I seem to be able to use expected values that are decimal (e.g., 1.33) when using chisq.test but not when using fisher.test. This happens when using an array/matrix as input. Fisher.test returns: Error in sprintf(gettext(fmt, domain = domain), ...) : invalid format '%d'; use format %s for character objects. Thus, it appears fisher.test is looking for integers only. I tried putting the data in x and y factor objects, but that does not work either. Is there another way to use non-integer expected values with fisher.test or is that a limitation of fisher.test? If I must use integer expected values, I suppose one option would be round the expected value down or up to an integer. But, which? I tried that, but they produce different p values. Thanks for any help! -- View this message in context: http://r.789695.n4.nabble.com/fisher-test-can-I-use-non-integer-expected-values-tp4681976.html Sent from the R help mailing list archive at Nabble.com.
fisher.test - can I use non-integer expected values?

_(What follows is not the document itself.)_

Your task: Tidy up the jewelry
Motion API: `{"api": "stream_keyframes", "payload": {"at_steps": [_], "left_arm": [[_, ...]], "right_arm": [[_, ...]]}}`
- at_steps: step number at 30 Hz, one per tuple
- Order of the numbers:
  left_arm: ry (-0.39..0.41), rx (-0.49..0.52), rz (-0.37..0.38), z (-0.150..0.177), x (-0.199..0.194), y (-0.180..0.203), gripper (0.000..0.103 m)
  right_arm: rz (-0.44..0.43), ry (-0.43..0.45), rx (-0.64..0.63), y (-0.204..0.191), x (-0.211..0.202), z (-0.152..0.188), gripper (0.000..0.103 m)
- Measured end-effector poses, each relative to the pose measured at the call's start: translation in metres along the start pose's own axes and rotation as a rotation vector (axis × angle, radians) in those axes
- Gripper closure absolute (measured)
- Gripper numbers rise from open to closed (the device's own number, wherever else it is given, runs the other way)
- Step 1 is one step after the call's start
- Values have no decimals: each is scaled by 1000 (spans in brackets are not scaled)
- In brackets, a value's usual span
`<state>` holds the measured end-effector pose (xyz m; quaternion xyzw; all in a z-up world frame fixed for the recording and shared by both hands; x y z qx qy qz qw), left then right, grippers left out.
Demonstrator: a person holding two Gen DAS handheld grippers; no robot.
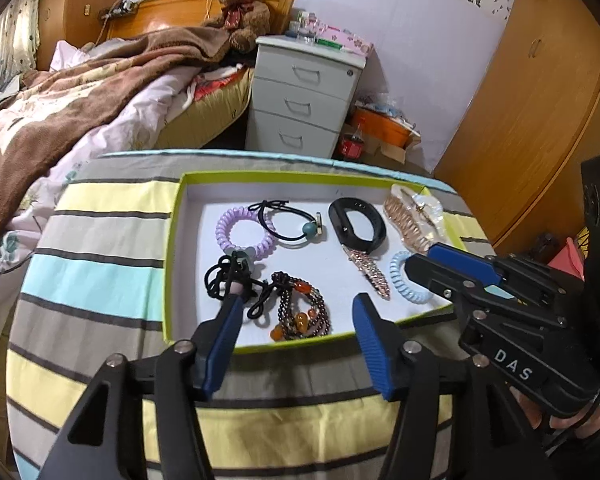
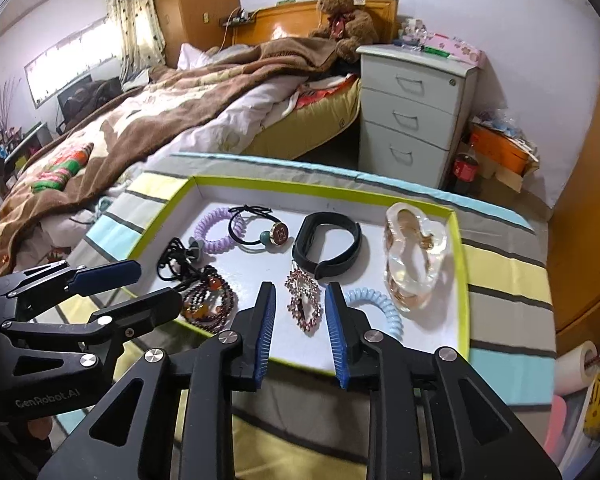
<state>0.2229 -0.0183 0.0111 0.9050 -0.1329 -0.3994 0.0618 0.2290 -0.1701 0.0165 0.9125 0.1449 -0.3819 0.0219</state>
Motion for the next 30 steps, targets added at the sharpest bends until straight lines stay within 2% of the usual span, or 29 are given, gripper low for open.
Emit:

9 messages · bakerwl, David Winsemius, Peter Langfelder +1 more
On Dec 10, 2013, at 2:04 PM, bakerwl wrote:
I seem to be able to use expected values that are decimal (e.g., 1.33) when using chisq.test but not when using fisher.test.
There are no expected values in the input to fisher.test.
This happens when using an array/matrix as input. Fisher.test returns: Error in sprintf(gettext(fmt, domain = domain), ...) : invalid format '%d'; use format %s for character objects. Thus, it appears fisher.test is looking for integers only.
That would seem to be a very reasonable assumption.
I tried putting the data in x and y factor objects, but that does not work either. Is there another way to use non-integer expected values with fisher.test or is that a limitation of fisher.test?
If I must use integer expected values, I suppose one option would be round the expected value down or up to an integer. But, which? I tried that, but they produce different p values.
Well, of course. First, you tell us why you need `fisher.test` at all. It says very clearly it is for count data and you clearly want to do something with input that is not counts. `prop.test` will test a distribution of counts against expected proportions and `binom.test` will do an exact test of a Bernoulli experiment against (one) proportion.
Thanks for any help! View this message in context: http://r.789695.n4.nabble.com/fisher-test-can-I-use-non-integer-expected-values-tp4681976.html Sent from the R help mailing list archive at Nabble.com.
______________________________________________ R-help at r-project.org mailing list https://stat.ethz.ch/mailman/listinfo/r-help PLEASE do read the posting guide http://www.R-project.org/posting-guide.html and provide commented, minimal, self-contained, reproducible code.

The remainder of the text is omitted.